Handling Rate Limits

When you exceed rate limits, the API returns 429 Too Many Requests:

{
  "error": "rate_limit_exceeded",
  "message": "Rate limit exceeded. You've made 301 requests in the current minute. Limit: 300 requests per minute.",
  "code": "RATE_LIMIT_EXCEEDED",
  "retry_after_seconds": 42,
  "limit": 300,
  "window": "1 minute",
  "reset_at": "2026-03-30T14:25:20Z"
}

Success

Rate Limit Increases: If your legitimate use case requires higher rate limits, contact your usual support channel with details:

Your current plan and API usage
Description of your integration
Expected request volume (requests per minute/day)
Specific endpoints you're calling

We can provide custom rate limits for enterprise customers and high-volume integrations.

Rate Limiting Best Practices

CORS Policies

Cross-Origin Resource Sharing (CORS) controls which web origins can access the Cothon API from browsers.

Allowed Origins

By default, Cothon allows CORS requests from:

https://app.cothon.ca (production frontend)
https://sandbox.cothon.ca (sandbox frontend)
http://localhost:3000 (local development)
http://localhost:5173 (Vite development server)

Custom Origins (Enterprise): Enterprise plans can configure additional allowed origins at Settings → Integrations → CORS Settings.

Example use cases:

Custom dashboards hosted at https://dashboard.acmecorp.com
Internal tools at https://tools.acmecorp.internal
Partner portals at https://partners.acmecorp.com

CORS Headers

When making API requests from browsers, Cothon returns CORS headers:

HTTP/1.1 200 OK
Access-Control-Allow-Origin: https://app.cothon.ca
Access-Control-Allow-Methods: GET, POST, PUT, PATCH, DELETE, OPTIONS
Access-Control-Allow-Headers: Authorization, Content-Type, X-Request-ID
Access-Control-Allow-Credentials: true
Access-Control-Max-Age: 86400

Header	Description	Value
`Access-Control-Allow-Origin`	Allowed origin for this request	`https://app.cothon.ca`
`Access-Control-Allow-Methods`	Allowed HTTP methods	GET, POST, PUT, PATCH, DELETE, OPTIONS
`Access-Control-Allow-Headers`	Allowed request headers	Authorization, Content-Type, X-Request-ID
`Access-Control-Allow-Credentials`	Allow cookies/credentials	true
`Access-Control-Max-Age`	How long to cache preflight response	86400 (24 hours)

Preflight Requests

For complex requests (POST, PUT, DELETE, custom headers), browsers send a preflight OPTIONS request:

OPTIONS /api/v1/bid-analyses HTTP/1.1
Origin: https://dashboard.acmecorp.com
Access-Control-Request-Method: POST
Access-Control-Request-Headers: Authorization, Content-Type

Cothon responds with allowed methods and headers:

HTTP/1.1 204 No Content
Access-Control-Allow-Origin: https://dashboard.acmecorp.com
Access-Control-Allow-Methods: GET, POST, PUT, PATCH, DELETE, OPTIONS
Access-Control-Allow-Headers: Authorization, Content-Type, X-Request-ID
Access-Control-Max-Age: 86400

The browser then proceeds with the actual request.

Warning

CORS and Security: CORS is a browser security feature. It does NOT prevent non-browser clients (curl, Postman, server-side scripts) from accessing the API.

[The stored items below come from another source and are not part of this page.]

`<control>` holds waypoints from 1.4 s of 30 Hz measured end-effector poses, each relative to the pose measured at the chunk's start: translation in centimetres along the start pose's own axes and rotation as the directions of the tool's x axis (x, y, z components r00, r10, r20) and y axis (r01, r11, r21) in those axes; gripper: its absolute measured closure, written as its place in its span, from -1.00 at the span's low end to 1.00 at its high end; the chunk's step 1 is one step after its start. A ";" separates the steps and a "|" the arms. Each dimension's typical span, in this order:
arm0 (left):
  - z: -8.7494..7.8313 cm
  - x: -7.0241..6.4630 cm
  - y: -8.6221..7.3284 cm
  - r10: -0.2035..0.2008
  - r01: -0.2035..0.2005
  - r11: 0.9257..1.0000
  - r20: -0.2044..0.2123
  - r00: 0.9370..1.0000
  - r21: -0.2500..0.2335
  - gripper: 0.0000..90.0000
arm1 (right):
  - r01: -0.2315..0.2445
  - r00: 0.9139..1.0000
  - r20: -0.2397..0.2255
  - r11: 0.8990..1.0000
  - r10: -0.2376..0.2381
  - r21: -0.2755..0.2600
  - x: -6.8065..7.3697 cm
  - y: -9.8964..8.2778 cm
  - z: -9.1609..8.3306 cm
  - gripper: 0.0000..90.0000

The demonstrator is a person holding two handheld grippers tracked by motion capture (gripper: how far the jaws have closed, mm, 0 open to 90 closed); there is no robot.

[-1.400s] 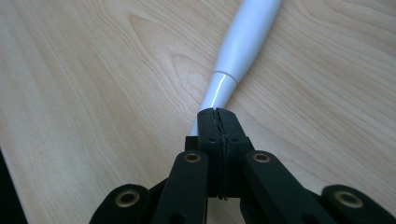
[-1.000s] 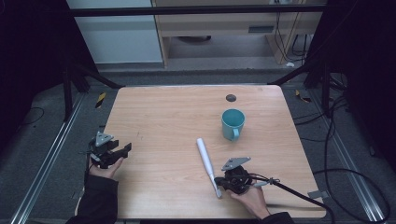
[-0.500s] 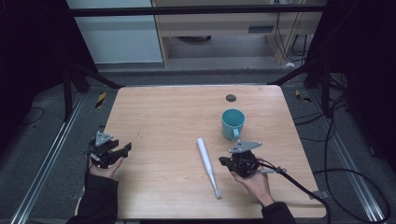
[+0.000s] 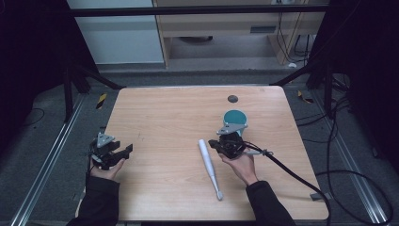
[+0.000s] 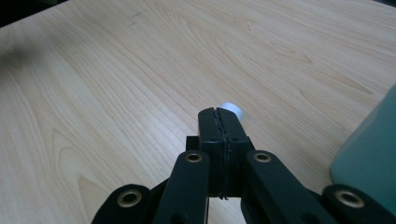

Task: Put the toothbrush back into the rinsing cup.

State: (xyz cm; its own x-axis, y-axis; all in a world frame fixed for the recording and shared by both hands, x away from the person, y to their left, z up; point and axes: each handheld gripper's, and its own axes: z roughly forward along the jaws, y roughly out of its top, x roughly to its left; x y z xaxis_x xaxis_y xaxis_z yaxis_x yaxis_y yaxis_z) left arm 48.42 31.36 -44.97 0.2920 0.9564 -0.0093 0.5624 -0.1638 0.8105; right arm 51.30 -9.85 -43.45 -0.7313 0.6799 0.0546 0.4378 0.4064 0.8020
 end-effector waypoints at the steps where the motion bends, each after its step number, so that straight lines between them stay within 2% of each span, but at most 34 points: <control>1: 0.0 0.0 0.0 -0.001 0.001 1.000 0.000 1.000 0.000 -0.06 | -0.001 1.000 -0.005 1.000 0.001 0.004 0.0 0.1 0.3 1.00; 3: 0.0 0.1 0.0 -0.001 0.001 1.000 -0.002 1.000 0.000 -0.06 | 0.013 1.000 -0.001 1.000 -0.013 0.011 0.1 0.2 1.0 1.00; 7: -0.1 0.2 0.0 -0.002 0.002 1.000 -0.003 1.000 -0.002 -0.06 | 0.006 1.000 -0.007 1.000 -0.006 0.014 0.1 0.2 2.5 1.00; 11: 0.0 0.1 0.0 0.000 0.000 1.000 -0.002 1.000 0.000 -0.06 | 0.005 1.000 -0.018 0.999 -0.004 0.037 0.2 -0.2 3.9 1.00; 15: 0.0 0.1 0.0 0.001 -0.001 1.000 -0.003 1.000 0.000 -0.06 | 0.026 0.999 -0.023 0.998 -0.025 0.065 0.5 -0.6 5.2 1.00; 24: 0.0 0.1 0.0 0.001 -0.001 1.000 -0.004 1.000 -0.001 -0.06 | 0.031 0.999 -0.031 0.997 -0.029 0.064 0.8 -0.8 6.1 1.00; 30: 0.0 0.1 0.0 0.000 0.000 1.000 -0.004 1.000 -0.001 -0.06 | 0.034 0.999 -0.018 0.995 -0.032 0.092 0.8 -1.1 6.5 1.00; 42: 0.0 0.1 0.0 0.000 0.000 1.000 -0.004 1.000 -0.002 -0.06 | 0.036 0.998 0.040 0.990 -0.042 0.134 0.5 -1.2 6.4 1.00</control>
State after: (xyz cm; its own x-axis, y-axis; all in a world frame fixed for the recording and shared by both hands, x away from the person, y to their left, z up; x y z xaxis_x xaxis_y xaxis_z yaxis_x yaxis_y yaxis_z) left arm 48.44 31.49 -44.95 0.2888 0.9574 -0.0071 0.5612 -0.1633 0.8114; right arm 53.79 -6.08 -48.20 -0.7271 0.6865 -0.0031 0.4772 0.5086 0.7166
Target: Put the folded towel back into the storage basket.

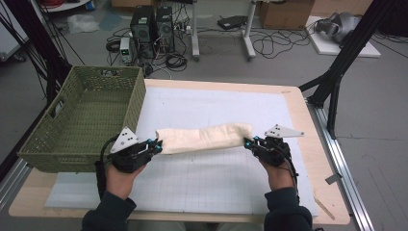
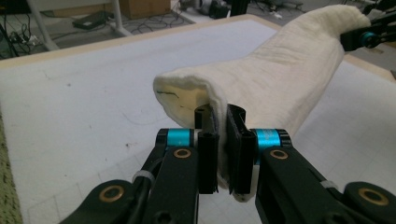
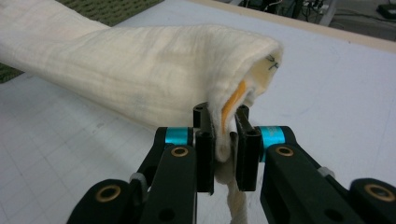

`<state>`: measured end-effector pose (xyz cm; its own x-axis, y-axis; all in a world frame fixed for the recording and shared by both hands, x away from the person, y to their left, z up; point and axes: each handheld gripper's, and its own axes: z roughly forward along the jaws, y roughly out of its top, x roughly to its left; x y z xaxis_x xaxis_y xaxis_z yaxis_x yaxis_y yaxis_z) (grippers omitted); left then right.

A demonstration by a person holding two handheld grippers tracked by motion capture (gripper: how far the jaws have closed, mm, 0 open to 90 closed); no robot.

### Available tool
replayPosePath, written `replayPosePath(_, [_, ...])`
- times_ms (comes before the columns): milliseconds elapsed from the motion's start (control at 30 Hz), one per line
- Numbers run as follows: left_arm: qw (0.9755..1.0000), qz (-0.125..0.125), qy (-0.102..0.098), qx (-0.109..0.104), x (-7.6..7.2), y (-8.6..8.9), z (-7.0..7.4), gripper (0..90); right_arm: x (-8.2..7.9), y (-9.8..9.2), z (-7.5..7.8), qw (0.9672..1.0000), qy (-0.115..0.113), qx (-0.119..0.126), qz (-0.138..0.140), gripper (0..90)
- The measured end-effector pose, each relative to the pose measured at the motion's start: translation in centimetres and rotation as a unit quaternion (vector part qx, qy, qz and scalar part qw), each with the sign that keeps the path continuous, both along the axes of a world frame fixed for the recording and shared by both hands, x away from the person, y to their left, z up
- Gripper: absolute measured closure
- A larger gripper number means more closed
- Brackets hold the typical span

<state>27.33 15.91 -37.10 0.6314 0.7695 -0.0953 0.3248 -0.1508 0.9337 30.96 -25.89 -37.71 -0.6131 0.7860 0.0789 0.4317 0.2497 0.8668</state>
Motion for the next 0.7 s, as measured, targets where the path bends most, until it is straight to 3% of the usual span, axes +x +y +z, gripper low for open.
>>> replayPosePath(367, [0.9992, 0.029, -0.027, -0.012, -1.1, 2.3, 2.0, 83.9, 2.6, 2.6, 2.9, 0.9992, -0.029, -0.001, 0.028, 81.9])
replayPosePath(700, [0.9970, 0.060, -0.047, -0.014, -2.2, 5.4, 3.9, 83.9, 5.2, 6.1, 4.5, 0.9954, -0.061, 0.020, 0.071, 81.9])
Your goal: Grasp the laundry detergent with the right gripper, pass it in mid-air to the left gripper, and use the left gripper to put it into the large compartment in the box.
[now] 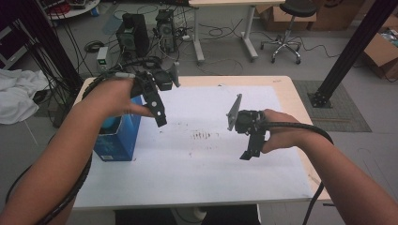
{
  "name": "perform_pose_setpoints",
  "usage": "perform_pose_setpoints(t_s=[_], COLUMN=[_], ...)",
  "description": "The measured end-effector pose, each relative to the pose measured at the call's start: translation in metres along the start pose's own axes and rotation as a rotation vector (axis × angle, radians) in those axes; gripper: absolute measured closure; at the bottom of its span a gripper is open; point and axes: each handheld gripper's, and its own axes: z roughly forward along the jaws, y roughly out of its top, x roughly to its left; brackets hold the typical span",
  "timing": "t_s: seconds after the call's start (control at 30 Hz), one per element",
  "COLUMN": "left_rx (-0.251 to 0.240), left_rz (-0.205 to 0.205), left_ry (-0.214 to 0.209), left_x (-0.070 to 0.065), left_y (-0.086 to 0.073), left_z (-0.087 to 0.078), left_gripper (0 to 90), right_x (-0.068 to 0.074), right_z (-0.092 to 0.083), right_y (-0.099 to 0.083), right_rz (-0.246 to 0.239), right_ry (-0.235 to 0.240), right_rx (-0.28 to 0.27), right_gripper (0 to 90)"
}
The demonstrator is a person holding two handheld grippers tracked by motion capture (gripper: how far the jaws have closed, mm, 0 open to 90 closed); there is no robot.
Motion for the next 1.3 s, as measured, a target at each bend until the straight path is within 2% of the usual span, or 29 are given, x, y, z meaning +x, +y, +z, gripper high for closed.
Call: perform_pose_setpoints(t_s=[0.03,0.1,0.13,0.17,0.2,0.23,0.27,0.3,0.53,0.63,1.3], left_rx=[0.000,-0.002,0.005,0.005,0.008,0.013,0.008,0.008,0.013,0.016,0.015], left_rz=[0.000,0.045,0.085,0.085,0.105,0.127,0.173,0.173,0.270,0.289,0.330], left_ry=[0.000,-0.002,0.004,0.004,0.005,0.001,0.002,0.002,-0.020,-0.024,-0.035], left_x=[0.000,-0.004,-0.007,-0.007,-0.008,-0.010,-0.013,-0.013,-0.023,-0.025,-0.033], left_y=[0.000,0.000,-0.001,-0.001,-0.001,0.000,0.000,0.000,0.005,0.005,0.006], left_z=[0.000,0.004,0.007,0.007,0.008,0.009,0.010,0.010,0.017,0.017,0.019], left_gripper=[0.1,0.1,0.1,0.1,0.1,0.1,0.1,0.1,0.1,0.1,0.1], right_x=[0.000,-0.001,-0.001,-0.001,-0.001,-0.001,-0.003,-0.003,-0.006,-0.006,-0.001], right_z=[0.000,0.000,-0.001,-0.001,-0.001,-0.001,-0.002,-0.002,-0.005,-0.006,-0.009], right_y=[0.000,0.000,0.000,0.000,0.000,0.000,-0.001,-0.001,0.001,0.000,-0.004], right_rz=[0.000,0.001,0.000,0.000,0.000,0.002,-0.001,-0.001,0.005,0.003,0.012], right_ry=[-0.002,-0.002,-0.004,-0.004,-0.002,-0.002,-0.002,-0.002,-0.005,-0.007,-0.014], right_rx=[0.000,0.000,-0.002,-0.002,-0.002,0.000,-0.002,-0.002,0.000,-0.001,0.009], right_gripper=[0.0,0.0,0.0,0.0,0.0,0.0,0.0,0.0,0.0,0.0,0.0])
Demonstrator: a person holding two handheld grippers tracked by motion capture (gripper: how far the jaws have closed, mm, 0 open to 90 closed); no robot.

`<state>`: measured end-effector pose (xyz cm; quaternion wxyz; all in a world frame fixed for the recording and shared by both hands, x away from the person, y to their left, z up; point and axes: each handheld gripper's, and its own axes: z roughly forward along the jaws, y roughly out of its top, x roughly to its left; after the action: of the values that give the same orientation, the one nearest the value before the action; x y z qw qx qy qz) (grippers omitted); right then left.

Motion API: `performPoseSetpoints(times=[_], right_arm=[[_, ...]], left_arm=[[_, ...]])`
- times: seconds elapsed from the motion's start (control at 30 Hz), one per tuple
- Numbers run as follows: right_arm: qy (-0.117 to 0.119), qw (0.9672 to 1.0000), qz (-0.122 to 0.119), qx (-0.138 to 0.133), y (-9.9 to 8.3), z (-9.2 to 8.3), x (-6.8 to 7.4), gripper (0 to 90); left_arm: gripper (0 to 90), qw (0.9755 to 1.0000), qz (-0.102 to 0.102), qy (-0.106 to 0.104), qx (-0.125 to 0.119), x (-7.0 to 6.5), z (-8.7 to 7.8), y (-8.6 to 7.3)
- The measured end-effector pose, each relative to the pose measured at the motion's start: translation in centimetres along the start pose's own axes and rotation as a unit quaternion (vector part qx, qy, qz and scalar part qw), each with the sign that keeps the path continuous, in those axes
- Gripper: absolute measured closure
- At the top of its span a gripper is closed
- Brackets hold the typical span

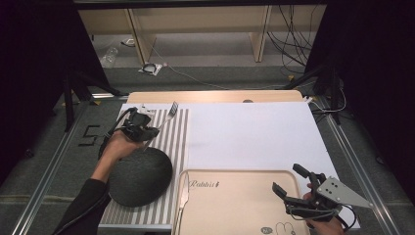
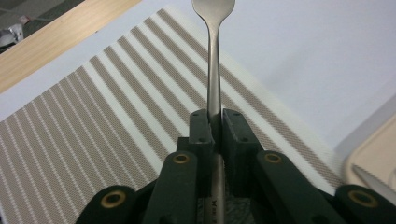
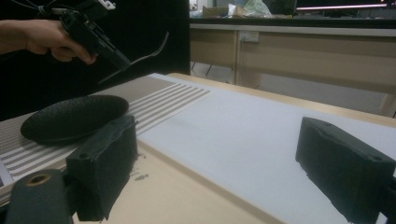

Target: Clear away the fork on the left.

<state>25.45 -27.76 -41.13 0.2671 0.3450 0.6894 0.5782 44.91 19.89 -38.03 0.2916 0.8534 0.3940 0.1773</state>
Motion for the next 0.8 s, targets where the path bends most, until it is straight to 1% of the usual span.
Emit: performPoseSetpoints(times=[0.1,0.2,0.27,0.3,0.4,0.47,0.53,0.8], right_arm=[[0.001,1.0,0.001,-0.002,0.0,0.0,0.0,13.5],[0.001,1.0,-0.001,-0.001,0.0,0.0,0.0,13.5],[0.001,1.0,0.0,-0.002,0.0,0.1,0.1,13.5],[0.001,1.0,0.0,-0.002,0.0,0.1,0.1,13.5],[0.001,1.0,0.0,-0.003,0.0,0.1,0.1,13.5],[0.001,1.0,0.0,-0.003,0.0,0.0,0.1,13.5],[0.001,1.0,-0.001,-0.004,0.0,0.0,0.1,13.5],[0.001,1.0,-0.002,-0.003,0.0,0.0,0.1,13.5]], left_arm=[[82.3,0.9999,-0.001,-0.005,-0.011,-0.9,-0.3,-0.3],[82.4,0.9997,-0.001,-0.016,-0.019,-1.8,-0.4,-0.6],[82.4,0.9997,0.002,-0.02,-0.014,-2.3,-0.4,-0.7],[82.3,0.9997,0.003,-0.019,-0.013,-2.4,-0.3,-0.7],[82.3,0.9996,0.002,-0.025,-0.013,-2.8,-0.2,-0.9],[82.4,0.9996,0.004,-0.027,-0.011,-3.1,-0.2,-1.0],[82.4,0.9995,0.001,-0.028,-0.012,-3.4,-0.3,-1.2],[82.4,0.999,0.009,-0.043,-0.01,-5.0,-0.7,-1.6]])
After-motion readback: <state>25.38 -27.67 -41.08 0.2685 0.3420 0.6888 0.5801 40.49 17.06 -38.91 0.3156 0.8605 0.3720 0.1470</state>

For server-side integrations, CORS is irrelevant—authentication (API tokens) is the primary security control.

CORS only protects against malicious websites making unauthorized API requests from users' browsers.

Handling CORS Errors

If you encounter CORS errors in browser-based applications:

Error: Access to fetch at 'https://api.cothon.ca/api/v1/bid-analyses' from origin 'https://myapp.com' has been blocked by CORS policy

Solutions:

Webhook Security

Webhooks allow Cothon to notify your systems of events (new analyses, proposal generation complete, opportunity matches) without polling.

Webhook Setup

Webhook Event Types

Cothon sends webhooks for these events:

Event	Description	Payload
`analysis.created`	New bid analysis started	analysis_id, title, status, created_at
`analysis.completed`	Bid analysis finished	analysis_id, title, requirements_count, overall_score
`analysis.failed`	Bid analysis failed	analysis_id, error_message, failed_at
`proposal.generated`	AI proposal generated	proposal_id, analysis_id, word_count, generated_at
`opportunity.matched`	New opportunity matches capabilities	opportunity_id, title, deadline, match_score
`opportunity.deadline_soon`	Saved opportunity deadline approaching	opportunity_id, title, deadline, days_remaining
`member.added`	Team member added to organization	user_id, email, role, added_at
`member.removed`	Team member removed from organization	user_id, email, removed_at

Webhook Security

Webhook Retry Logic

If your endpoint returns an error (non-200 response or timeout), Cothon retries the webhook:

Attempt	Delay	Total Time
1	Immediate	0s
2	30 seconds	30s
3	5 minutes	5m 30s
4	30 minutes	35m 30s
5	2 hours	2h 35m 30s

After 5 failed attempts, the webhook is marked as failed and you'll receive an email alert.

View Failed Webhooks: Navigate to Settings → Integrations → Webhooks → "Failed Deliveries" to see webhooks that failed all retries.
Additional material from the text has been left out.